What you will do - Repeat every line below exactly, word for word.

##############################

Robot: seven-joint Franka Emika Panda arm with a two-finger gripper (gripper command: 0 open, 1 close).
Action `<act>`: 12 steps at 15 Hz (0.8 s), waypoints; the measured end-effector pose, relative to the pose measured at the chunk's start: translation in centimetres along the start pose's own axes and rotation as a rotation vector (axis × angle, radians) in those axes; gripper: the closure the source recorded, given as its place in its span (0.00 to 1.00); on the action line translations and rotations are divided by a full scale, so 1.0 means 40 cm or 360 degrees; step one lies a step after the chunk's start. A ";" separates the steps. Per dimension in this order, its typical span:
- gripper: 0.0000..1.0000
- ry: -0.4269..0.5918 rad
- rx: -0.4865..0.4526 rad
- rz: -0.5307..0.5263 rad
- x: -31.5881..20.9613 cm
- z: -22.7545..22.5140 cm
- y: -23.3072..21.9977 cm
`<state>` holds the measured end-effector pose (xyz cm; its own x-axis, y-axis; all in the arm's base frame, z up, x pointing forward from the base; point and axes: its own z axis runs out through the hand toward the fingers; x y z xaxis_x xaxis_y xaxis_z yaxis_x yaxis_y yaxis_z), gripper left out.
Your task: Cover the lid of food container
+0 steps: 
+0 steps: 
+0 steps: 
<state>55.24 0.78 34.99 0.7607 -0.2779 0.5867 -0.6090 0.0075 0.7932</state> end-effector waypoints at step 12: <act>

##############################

Exercise output -
Robot: seven-joint Franka Emika Panda arm with a two-finger gripper (gripper command: 0 open, 1 close).
Action `<act>`: 12 steps at 15 Hz (0.8 s), waypoints; the measured end-effector pose, relative to the pose measured at the chunk's start: translation in centimetres along the start pose's own axes and rotation as a rotation vector (axis × angle, radians) in those axes; gripper: the closure the source recorded, given as its place in its span (0.00 to 1.00); on the action line translations and rotations are divided by a full scale, so 1.0 means 40 cm or 360 degrees; step one lies a step after the chunk's start. A ";" separates the steps. Per dimension in this order, its typical span:
- gripper: 0.0000..1.0000
- ry: -0.4269..0.5918 rad
- rx: -0.4865..0.4526 rad
- rz: -0.5307..0.5263 rad
- x: -31.5881..20.9613 cm
- z: -22.7545..22.5140 cm
- y: -23.3072..21.9977 cm
`<state>` holds the measured end-effector pose (xyz cm; its own x-axis, y-axis; all in the arm's base frame, z up, x pointing forward from the base; point and axes: its own z axis runs out through the hand toward the fingers; x y z xaxis_x xaxis_y xaxis_z yaxis_x yaxis_y yaxis_z), gripper left out.
Your task: Cover the lid of food container
+0 steps: 
+0 steps: 
+0 steps: 
<state>55.24 0.78 34.99 0.7607 -0.2779 0.5867 -0.6090 0.0075 0.7932</state> end-effector waypoints at step 12: <act>

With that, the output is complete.